Her mom misplaced her job as a result of her boss is uncomfortable using somebody with an ankle monitor. And Ariana worries about her. She additionally worries concerning the folks she met again at Dilley. Days after I requested DHS about a number of households talked about on this story, 5 of them had been launched: Gustavo and his mother, Christian; Teresa and her sons, Alexander and Jorge; Kheilin and her child, Amalia; Darianny and her daughter, Diana. Maria Antonia and her mother, Maria Alejandra, had been returned to Colombia. Others are nonetheless detained. Ariana mentioned, “I wish they got out because they shouldn’t be there any longer.”
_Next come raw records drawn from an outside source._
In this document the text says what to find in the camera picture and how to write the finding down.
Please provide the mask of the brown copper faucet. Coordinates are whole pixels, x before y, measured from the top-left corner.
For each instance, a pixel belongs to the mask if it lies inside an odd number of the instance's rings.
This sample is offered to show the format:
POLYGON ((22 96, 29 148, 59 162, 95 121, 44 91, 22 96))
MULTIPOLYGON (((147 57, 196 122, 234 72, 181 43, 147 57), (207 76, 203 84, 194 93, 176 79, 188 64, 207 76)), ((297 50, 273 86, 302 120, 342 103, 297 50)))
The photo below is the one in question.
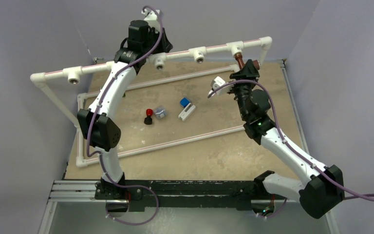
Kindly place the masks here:
MULTIPOLYGON (((243 69, 244 66, 245 66, 245 62, 244 62, 244 60, 243 60, 242 53, 236 53, 233 57, 234 57, 234 59, 236 60, 239 69, 240 69, 240 70, 243 69)), ((253 60, 252 63, 253 63, 253 65, 255 66, 255 68, 256 68, 257 70, 260 70, 260 64, 259 64, 259 62, 258 62, 257 60, 253 60)))

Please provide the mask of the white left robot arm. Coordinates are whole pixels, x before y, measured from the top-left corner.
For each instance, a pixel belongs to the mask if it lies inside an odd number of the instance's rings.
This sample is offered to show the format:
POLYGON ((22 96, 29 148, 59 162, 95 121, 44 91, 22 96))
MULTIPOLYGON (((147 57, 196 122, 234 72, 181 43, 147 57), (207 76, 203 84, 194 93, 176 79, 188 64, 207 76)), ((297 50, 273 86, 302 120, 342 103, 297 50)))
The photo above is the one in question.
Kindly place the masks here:
POLYGON ((93 153, 100 160, 103 172, 100 183, 107 187, 107 194, 113 199, 121 199, 125 195, 126 185, 117 155, 121 130, 112 116, 147 57, 171 49, 161 19, 157 20, 157 25, 147 20, 133 20, 128 28, 128 36, 115 53, 110 74, 96 100, 88 109, 80 109, 77 113, 87 148, 93 147, 93 153))

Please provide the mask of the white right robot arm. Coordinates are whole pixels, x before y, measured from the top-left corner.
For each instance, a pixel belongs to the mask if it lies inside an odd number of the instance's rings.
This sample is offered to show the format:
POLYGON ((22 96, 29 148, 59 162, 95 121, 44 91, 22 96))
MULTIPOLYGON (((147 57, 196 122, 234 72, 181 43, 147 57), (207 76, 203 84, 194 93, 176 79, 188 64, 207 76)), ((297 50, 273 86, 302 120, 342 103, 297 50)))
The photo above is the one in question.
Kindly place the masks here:
POLYGON ((297 180, 267 171, 258 176, 255 195, 266 198, 277 194, 298 201, 307 214, 319 219, 345 198, 342 170, 336 165, 327 166, 298 147, 268 115, 273 110, 270 95, 262 88, 255 89, 260 77, 259 67, 252 60, 238 60, 239 71, 232 73, 232 88, 247 136, 268 149, 284 162, 298 177, 297 180))

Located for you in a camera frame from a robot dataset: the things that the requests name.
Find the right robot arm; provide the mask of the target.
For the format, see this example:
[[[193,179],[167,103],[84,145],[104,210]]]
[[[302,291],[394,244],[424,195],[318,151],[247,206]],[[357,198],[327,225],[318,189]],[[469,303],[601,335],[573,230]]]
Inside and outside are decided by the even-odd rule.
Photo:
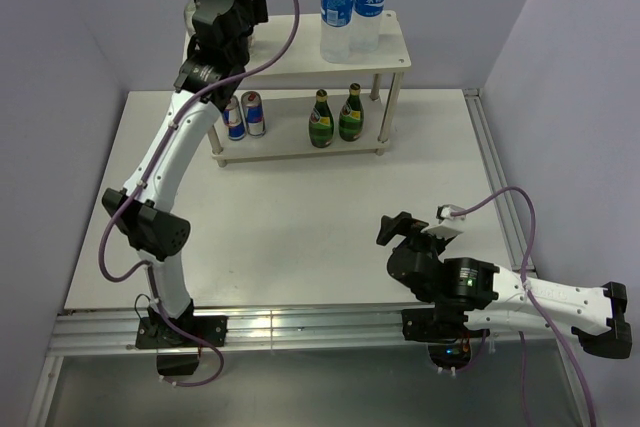
[[[625,285],[570,286],[521,278],[470,257],[444,258],[460,233],[451,219],[431,226],[408,212],[382,217],[377,244],[402,239],[391,252],[387,272],[422,304],[402,312],[406,340],[436,343],[484,333],[558,332],[590,355],[629,358],[633,340],[625,319]]]

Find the green glass bottle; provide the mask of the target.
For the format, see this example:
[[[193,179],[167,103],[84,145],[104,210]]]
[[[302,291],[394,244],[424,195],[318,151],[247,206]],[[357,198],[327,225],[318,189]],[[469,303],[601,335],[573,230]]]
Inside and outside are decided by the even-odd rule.
[[[328,147],[334,137],[334,119],[324,89],[316,92],[316,100],[308,122],[311,144],[316,148]]]
[[[364,110],[360,99],[361,86],[352,83],[349,95],[340,110],[339,135],[346,142],[356,141],[362,134],[364,125]]]

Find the blue label water bottle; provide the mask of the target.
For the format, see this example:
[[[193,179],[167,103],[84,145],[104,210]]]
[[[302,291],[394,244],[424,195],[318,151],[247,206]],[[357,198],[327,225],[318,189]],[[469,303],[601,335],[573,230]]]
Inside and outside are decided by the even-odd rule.
[[[354,0],[350,47],[353,52],[377,49],[385,0]]]
[[[350,55],[353,0],[321,0],[320,54],[330,63],[345,63]]]

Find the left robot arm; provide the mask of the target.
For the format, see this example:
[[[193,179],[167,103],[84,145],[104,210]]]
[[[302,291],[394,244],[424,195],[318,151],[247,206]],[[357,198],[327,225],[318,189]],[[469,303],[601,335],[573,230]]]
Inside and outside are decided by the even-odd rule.
[[[151,296],[140,326],[164,347],[206,345],[215,331],[194,315],[181,259],[191,225],[172,209],[198,146],[250,74],[255,26],[268,20],[266,0],[192,3],[193,33],[163,123],[136,173],[101,199],[110,220],[99,244],[100,272],[119,283],[145,270]]]

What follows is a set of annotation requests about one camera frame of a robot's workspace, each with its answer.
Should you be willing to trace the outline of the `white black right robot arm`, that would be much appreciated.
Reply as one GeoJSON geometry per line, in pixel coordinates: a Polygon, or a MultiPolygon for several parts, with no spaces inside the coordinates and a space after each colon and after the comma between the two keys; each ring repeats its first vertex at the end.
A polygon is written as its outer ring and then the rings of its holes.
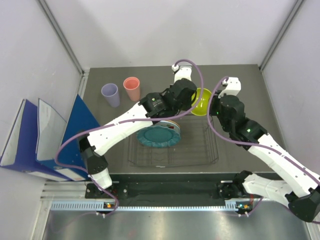
{"type": "Polygon", "coordinates": [[[300,220],[313,222],[320,212],[319,174],[298,162],[265,128],[246,117],[245,106],[237,96],[211,96],[207,117],[213,116],[229,134],[227,142],[244,148],[280,177],[279,180],[271,180],[244,170],[232,181],[237,194],[268,198],[287,207],[300,220]]]}

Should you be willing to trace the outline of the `pink plastic cup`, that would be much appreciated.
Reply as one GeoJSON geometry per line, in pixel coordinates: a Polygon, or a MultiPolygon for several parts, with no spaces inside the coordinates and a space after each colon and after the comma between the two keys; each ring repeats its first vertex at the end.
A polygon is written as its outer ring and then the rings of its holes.
{"type": "Polygon", "coordinates": [[[128,77],[123,81],[123,87],[128,95],[128,97],[137,102],[140,100],[140,80],[136,77],[128,77]]]}

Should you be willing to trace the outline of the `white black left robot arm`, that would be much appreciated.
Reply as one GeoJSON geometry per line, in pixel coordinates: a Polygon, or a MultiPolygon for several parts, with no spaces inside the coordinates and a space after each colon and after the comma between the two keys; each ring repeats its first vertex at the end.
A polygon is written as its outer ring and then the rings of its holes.
{"type": "Polygon", "coordinates": [[[186,78],[175,81],[162,92],[152,92],[106,125],[78,137],[78,147],[89,177],[106,190],[112,186],[105,153],[114,145],[162,120],[188,111],[195,101],[196,85],[186,78]]]}

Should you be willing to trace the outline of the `purple plastic cup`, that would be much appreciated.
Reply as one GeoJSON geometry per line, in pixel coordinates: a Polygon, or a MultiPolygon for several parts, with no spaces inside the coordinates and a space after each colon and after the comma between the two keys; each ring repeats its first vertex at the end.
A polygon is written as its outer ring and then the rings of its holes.
{"type": "Polygon", "coordinates": [[[101,88],[101,94],[106,99],[108,104],[113,107],[117,108],[120,106],[120,95],[119,95],[119,88],[114,83],[107,83],[101,88]]]}

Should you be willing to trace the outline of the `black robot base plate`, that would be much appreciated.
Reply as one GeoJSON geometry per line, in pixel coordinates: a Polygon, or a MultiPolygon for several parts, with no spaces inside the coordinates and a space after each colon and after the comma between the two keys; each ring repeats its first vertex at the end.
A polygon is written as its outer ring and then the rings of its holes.
{"type": "Polygon", "coordinates": [[[85,198],[103,199],[108,194],[120,201],[137,200],[139,197],[184,197],[196,199],[243,198],[249,196],[241,186],[243,173],[138,173],[113,174],[111,186],[103,188],[94,182],[86,185],[85,198]]]}

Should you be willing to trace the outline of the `yellow-green plastic bowl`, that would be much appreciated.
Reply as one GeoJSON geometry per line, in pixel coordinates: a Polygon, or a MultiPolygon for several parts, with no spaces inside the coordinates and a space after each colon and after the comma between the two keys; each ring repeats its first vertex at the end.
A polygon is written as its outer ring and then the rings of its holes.
{"type": "Polygon", "coordinates": [[[206,116],[211,95],[212,92],[204,88],[201,100],[199,101],[198,105],[191,111],[191,113],[198,117],[206,116]]]}

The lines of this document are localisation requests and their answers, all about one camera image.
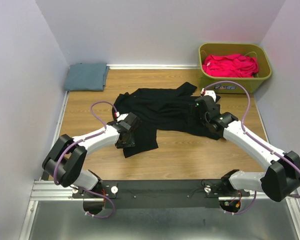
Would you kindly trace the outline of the black t-shirt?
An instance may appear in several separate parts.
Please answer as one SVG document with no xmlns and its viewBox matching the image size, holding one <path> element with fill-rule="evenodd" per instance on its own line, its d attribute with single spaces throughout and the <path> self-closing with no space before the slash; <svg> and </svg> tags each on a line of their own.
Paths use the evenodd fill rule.
<svg viewBox="0 0 300 240">
<path fill-rule="evenodd" d="M 123 149 L 125 158 L 158 148 L 157 130 L 184 132 L 194 136 L 219 140 L 197 119 L 191 110 L 197 87 L 189 82 L 175 89 L 139 88 L 133 93 L 121 93 L 114 106 L 120 114 L 133 113 L 141 123 L 134 132 L 135 146 Z"/>
</svg>

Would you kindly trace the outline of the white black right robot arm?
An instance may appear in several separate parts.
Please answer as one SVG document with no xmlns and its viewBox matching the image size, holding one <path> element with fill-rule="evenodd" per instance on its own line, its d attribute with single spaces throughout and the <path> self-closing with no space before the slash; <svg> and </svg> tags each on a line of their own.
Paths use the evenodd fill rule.
<svg viewBox="0 0 300 240">
<path fill-rule="evenodd" d="M 224 195 L 249 190 L 265 193 L 271 200 L 280 202 L 300 187 L 300 157 L 294 151 L 275 148 L 230 112 L 221 113 L 220 105 L 209 95 L 198 97 L 191 112 L 209 132 L 234 143 L 263 168 L 262 172 L 232 170 L 224 175 L 220 183 Z"/>
</svg>

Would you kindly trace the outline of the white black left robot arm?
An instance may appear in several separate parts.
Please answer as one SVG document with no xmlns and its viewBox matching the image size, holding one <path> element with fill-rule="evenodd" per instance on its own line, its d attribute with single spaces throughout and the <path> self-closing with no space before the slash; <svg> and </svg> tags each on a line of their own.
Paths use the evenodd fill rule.
<svg viewBox="0 0 300 240">
<path fill-rule="evenodd" d="M 135 146 L 135 131 L 141 120 L 134 113 L 118 116 L 104 127 L 81 136 L 60 136 L 54 143 L 42 163 L 56 185 L 69 187 L 74 185 L 91 198 L 101 191 L 101 179 L 90 170 L 83 170 L 88 155 L 108 146 L 117 149 Z"/>
</svg>

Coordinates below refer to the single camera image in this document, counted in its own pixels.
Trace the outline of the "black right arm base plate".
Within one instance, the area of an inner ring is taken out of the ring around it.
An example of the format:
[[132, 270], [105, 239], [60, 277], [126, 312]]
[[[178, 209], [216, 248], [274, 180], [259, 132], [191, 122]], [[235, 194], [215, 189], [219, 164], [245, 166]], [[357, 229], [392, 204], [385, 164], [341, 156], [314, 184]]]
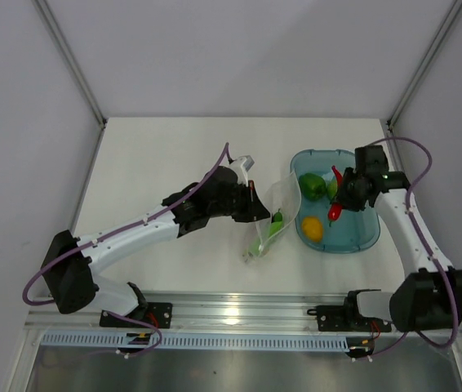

Before we hung up, Ariana mentioned one thing that recommended her youthful optimism hadn’t been completely damaged. She’d discovered that she’d gotten higher at enjoying volleyball at Dilley and now plans to check out for her college crew.

Ariana sits alongside her siblings back at her home in New York.

For this story, ProPublica analyzed federal information on ICE detentions launched via the Deportation Data Project. The information incorporates information for immigrant arrests and detentions going via October of 2025.